It needs to be said: how to handle knowledge, in general, is not something for individuals to attempt. It is, fundamentally, a collective endeavour. Gone are the days of the “renaissance man” who was supposed to know all there was to know. Perhaps now it is the time for the “regenerative collective” instead.

Within the regenerative collective, no individual attempts to know everything in detail. What each individual strives to know is, instead, which other person they can trust to know more about what they want to know about than they do themselves. Trusting implies personal knowledge. And, because knowledge is so abundant and extensive, no small group can know everything. What becomes important is not to know the expert on any particular topic – as perhaps might be the case in some idealised version of the academic community – but rather, to know someone personally who you can trust to know personally someone who knows … etc., until you find the person who really knows what you want to find out.

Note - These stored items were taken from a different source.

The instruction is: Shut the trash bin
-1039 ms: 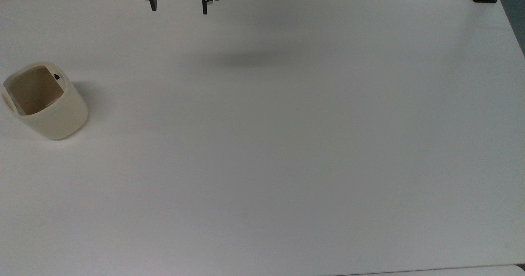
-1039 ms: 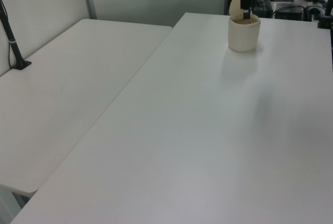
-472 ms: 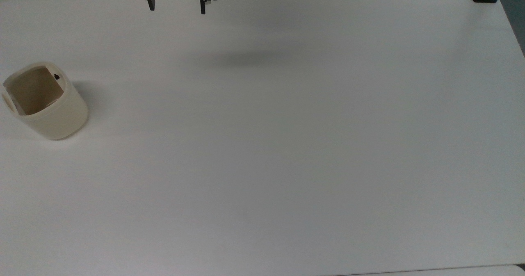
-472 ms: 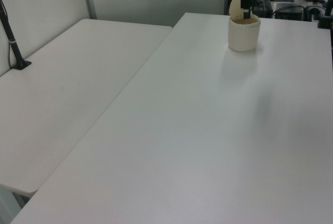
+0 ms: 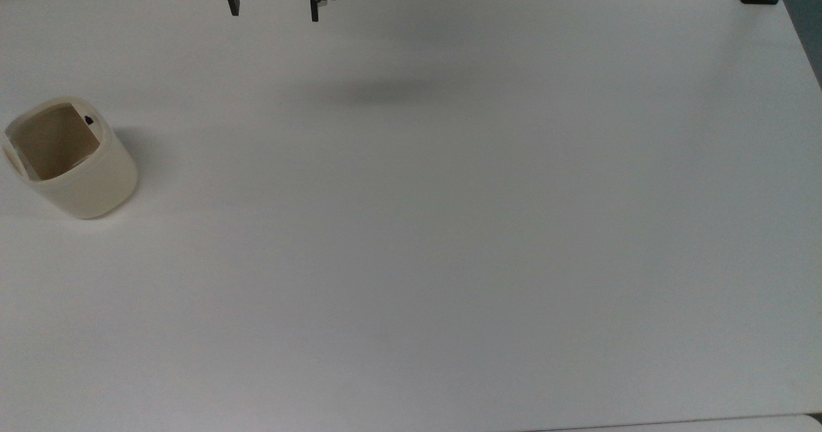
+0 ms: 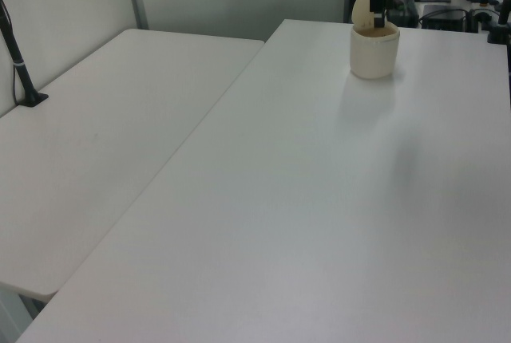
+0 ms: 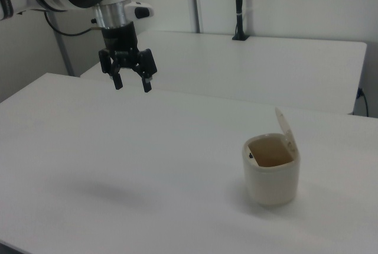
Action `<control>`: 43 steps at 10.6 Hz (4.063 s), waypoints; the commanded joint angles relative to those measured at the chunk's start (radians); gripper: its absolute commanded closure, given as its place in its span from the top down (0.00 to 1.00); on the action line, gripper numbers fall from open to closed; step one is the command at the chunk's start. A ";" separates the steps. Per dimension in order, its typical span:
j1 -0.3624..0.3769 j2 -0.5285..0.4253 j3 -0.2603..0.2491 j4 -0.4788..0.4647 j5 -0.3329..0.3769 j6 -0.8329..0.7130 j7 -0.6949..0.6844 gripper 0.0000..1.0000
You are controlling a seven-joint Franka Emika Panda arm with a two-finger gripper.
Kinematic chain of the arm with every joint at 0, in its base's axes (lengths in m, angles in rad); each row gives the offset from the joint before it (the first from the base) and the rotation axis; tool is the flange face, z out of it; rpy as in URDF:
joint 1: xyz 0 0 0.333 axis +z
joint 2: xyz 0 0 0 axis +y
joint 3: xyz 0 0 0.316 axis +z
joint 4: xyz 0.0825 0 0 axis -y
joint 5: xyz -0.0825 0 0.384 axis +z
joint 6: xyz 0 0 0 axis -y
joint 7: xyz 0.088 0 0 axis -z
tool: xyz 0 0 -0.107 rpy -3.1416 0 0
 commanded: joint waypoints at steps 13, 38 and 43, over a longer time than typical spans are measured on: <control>-0.013 -0.015 -0.006 0.001 0.032 0.042 -0.077 0.00; -0.323 0.261 -0.087 0.001 -0.011 0.970 0.276 0.00; -0.346 0.261 -0.105 -0.002 -0.032 0.970 0.279 0.00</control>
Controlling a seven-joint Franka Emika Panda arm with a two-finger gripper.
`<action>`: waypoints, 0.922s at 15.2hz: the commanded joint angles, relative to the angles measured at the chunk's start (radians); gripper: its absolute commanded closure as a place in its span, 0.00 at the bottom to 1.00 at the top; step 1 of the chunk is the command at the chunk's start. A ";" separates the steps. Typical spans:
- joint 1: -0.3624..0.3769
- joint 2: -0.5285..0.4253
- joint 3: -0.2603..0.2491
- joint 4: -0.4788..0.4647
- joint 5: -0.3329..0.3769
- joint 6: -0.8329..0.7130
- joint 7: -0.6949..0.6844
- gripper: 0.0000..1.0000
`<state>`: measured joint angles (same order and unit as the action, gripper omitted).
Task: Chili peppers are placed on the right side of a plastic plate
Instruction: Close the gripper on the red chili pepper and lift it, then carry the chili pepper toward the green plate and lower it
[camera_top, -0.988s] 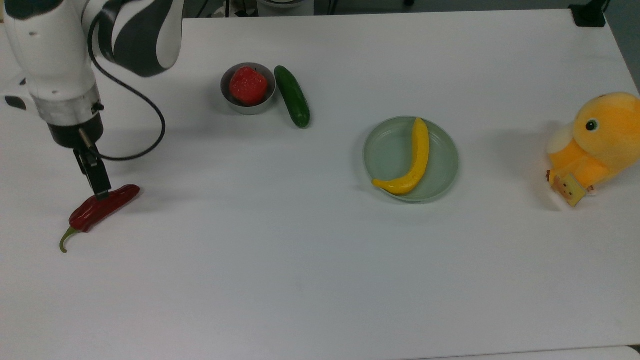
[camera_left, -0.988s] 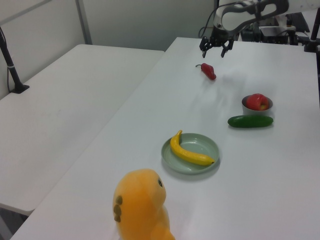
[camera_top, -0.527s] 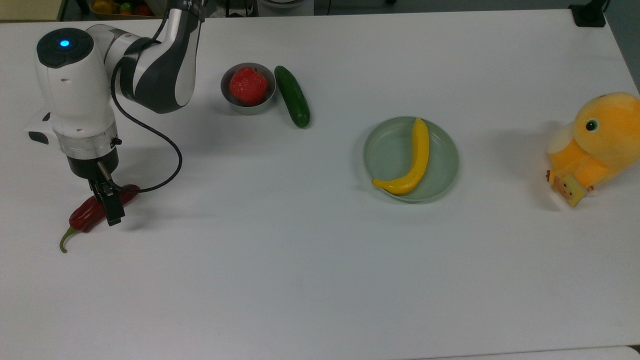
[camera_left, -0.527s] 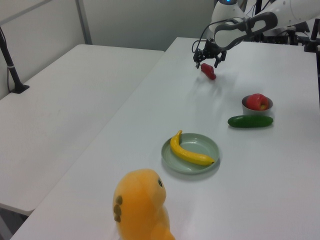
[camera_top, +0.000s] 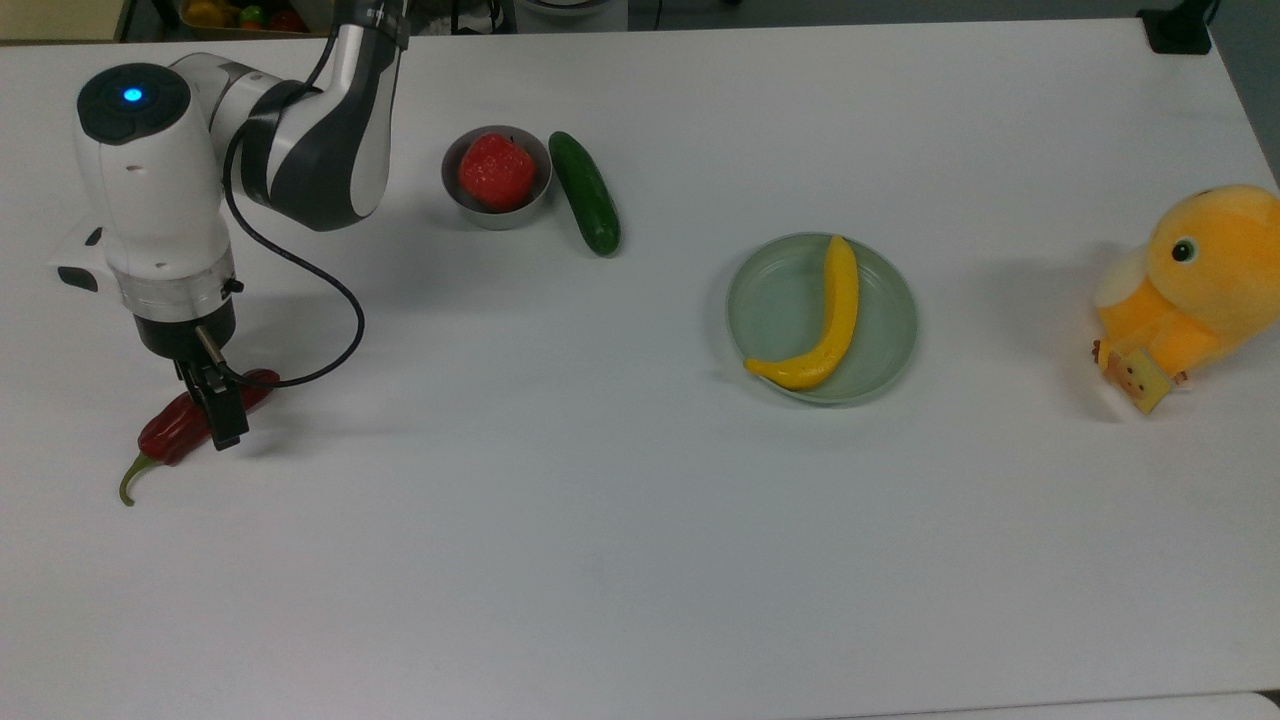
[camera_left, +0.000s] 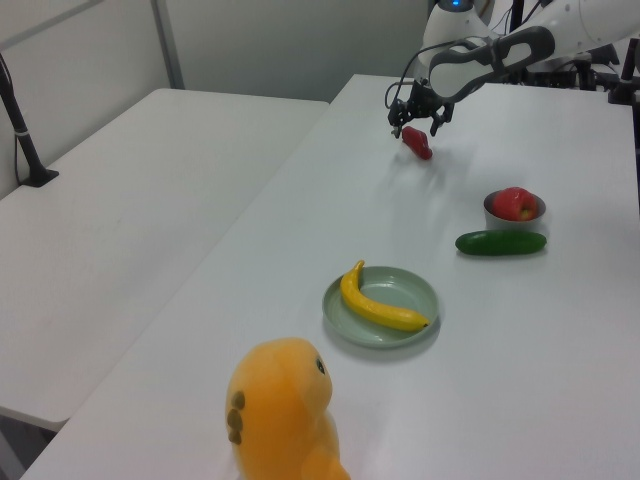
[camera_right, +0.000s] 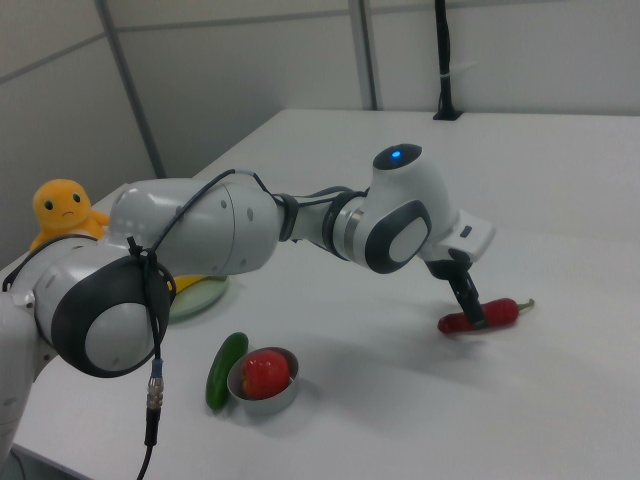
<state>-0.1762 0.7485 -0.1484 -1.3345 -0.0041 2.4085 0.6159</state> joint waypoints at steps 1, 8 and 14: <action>0.014 0.011 -0.019 -0.015 -0.027 0.006 0.016 0.16; 0.011 0.029 -0.017 -0.015 -0.077 0.007 0.004 1.00; 0.012 0.012 -0.016 -0.015 -0.076 0.009 0.002 0.99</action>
<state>-0.1767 0.7748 -0.1526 -1.3367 -0.0642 2.4086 0.6155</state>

A nice relatable example of this is in the world of DIY. I have long been a DIY enthusiast, and attempted to know enough to get by with a whole range of odd jobs. This was memorably encouraged by Nick Goodhart encouraging me to design and build what we called the “climbing-in frame” for the Newbury Manflier. But my experience really took off during house (OK, cottage) renovation in Tanyrallt in North Wales. I got quite good at general carpentry, plumbing and drainage. After a long period of not doing much, partly due to living in new houses, I found myself in the last two years back in the DIY game, building a woodshed from scratch last year, and this year doing a whole lot of quite complex work on the terrace, for where I have been living in Ransberg, Kortenaken. Right now I am fitting out a loft where my daughter lives in Lancaster, and finding the same issues coming right back. Who can I ask, first to know what is a reasonable way to do a job, and then to check if I have done it right? So, I muse to myself, if I was part of a friendly network of skill-sharing people, I could quickly and reliably ask someone I know. And, naturally, they could ask me, maybe about web pages, maybe about ontology, who knows? It's not just about wants and offers in an impersonal abstract sense of matching things. It's about knowing and trusting people; about building and maintaining relationships; it's about knowledge, trust, expertise, reliability, and so on.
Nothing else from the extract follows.